The Netherlands possessed an extraordinary number of churches and monasteries. Their exquisite architecture and elaborate decoration had been the earliest indication of intellectual culture displayed in the country. In the vast number of cities, towns, and villages which were crowded upon that narrow territory, there had been, from circumstances operating throughout Christendom, a great accumulation of ecclesiastical wealth. The same causes can never exist again which at an early day covered the soil of Europe with those magnificent creations of Christian art. It was in these anonymous but entirely original achievements that Gothic genius; awaking from its long sleep of the dark ages, first expressed itself. The early poetry of the German races was hewn and chiselled in atone. Around the steadfast principle of devotion then so firmly rooted in the soil, clustered the graceful and vigorous emanations of the newly-awakened mind. All that science could invent, all that art could embody, all that mechanical ingenuity could dare, all that wealth could lavish, whatever there was of human energy which was panting for pacific utterance, wherever there stirred the vital principle which instinctively strove to create and to adorn at an epoch when vulgar violence and destructiveness were the general tendencies of humanity, all gathered around these magnificent temples, as their aspiring pinnacles at last pierced the mist which had so long brooded over the world.
There were many hundreds of churches, more or less remarkable, in the Netherlands. Although a severe criticism might regret to find in these particular productions of the great Germanic school a development of that practical tendency which distinguished the Batavian and Flemish branches,—although it might recognize a departure from that mystic principle which, in its efforts to symbolize the strivings of humanity towards the infinite object of worship above, had somewhat disregarded the wants of the worshippers below,—although the spaces might be too wide and the intercolumniations too empty, except for the convenience of congregations; yet there were, nevertheless, many ecclesiastical masterpieces, which could be regarded as very brilliant manifestations of the Batavian and Belgic mind during the thirteenth and fourteenth centuries. Many were filled with paintings from a school which had precedence in time and merit over its sister nurseries of art in Germany. All were peopled with statues. All were filled with profusely-adorned chapels, for the churches had been enriched generation after generation by wealthy penitence, which had thus purchased absolution for crime and smoothed a pathway to heaven.
And now, for the space of only six or seven summer days and nights, there raged a storm by which all these treasures were destroyed. Nearly every one of these temples was entirely rifled of its contents; not for the purpose of plunder, but of destruction. Hardly a province or a town escaped. Art must forever weep over this bereavement; Humanity must regret that the reforming is thus always ready to degenerate into the destructive principle; but it is impossible to censure very severely the spirit which prompted the brutal, but not ferocious deed. Those statues, associated as they were with the remorseless persecution which had so long desolated the provinces, had ceased to be images. They had grown human and hateful, so that the people arose and devoted them to indiscriminate massacre.

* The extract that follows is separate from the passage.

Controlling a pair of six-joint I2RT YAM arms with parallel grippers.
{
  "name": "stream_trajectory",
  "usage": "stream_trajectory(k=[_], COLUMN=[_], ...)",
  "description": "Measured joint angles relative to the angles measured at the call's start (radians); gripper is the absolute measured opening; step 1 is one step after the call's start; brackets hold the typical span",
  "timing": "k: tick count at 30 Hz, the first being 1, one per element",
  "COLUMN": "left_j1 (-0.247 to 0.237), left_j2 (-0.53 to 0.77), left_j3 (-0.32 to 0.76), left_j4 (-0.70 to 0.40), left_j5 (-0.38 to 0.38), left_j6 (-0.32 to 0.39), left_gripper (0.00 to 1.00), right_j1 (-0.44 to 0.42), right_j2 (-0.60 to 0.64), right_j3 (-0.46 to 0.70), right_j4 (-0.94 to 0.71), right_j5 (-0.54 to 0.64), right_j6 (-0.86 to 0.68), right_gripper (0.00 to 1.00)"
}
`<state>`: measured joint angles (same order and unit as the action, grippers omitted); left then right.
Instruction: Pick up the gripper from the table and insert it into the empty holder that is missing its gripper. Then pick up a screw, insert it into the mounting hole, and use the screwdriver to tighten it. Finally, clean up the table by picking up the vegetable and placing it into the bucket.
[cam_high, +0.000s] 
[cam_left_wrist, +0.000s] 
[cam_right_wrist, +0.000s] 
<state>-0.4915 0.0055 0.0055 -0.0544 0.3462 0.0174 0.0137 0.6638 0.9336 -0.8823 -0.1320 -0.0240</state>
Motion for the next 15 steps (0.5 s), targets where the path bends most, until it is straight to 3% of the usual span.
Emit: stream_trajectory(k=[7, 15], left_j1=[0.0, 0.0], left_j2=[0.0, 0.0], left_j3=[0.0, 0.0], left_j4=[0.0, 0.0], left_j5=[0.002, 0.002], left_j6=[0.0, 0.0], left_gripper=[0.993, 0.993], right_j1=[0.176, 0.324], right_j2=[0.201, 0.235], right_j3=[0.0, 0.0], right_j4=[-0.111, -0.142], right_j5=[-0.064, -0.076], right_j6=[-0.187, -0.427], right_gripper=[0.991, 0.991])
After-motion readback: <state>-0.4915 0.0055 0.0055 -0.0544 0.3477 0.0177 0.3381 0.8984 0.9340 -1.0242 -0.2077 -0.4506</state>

No doubt the iconoclastic fury is to be regretted; for such treasures can scarcely be renewed. The age for building and decorating great cathedrals is past. Certainly, our own age, practical and benevolent, if less poetical, should occupy itself with the present, and project itself into the future. It should render glory to God rather by causing wealth to fertilize the lowest valleys of humanity, than by rearing gorgeous temples where paupers are to kneel. To clothe the naked, redeem the criminal, feed the hungry, less by alms and homilies than by preventive institutions and beneficent legislation; above all, by the diffusion of national education, to lift a race upon a level of culture hardly attained by a class in earlier times, is as lofty a task as to accumulate piles of ecclesiastical splendor.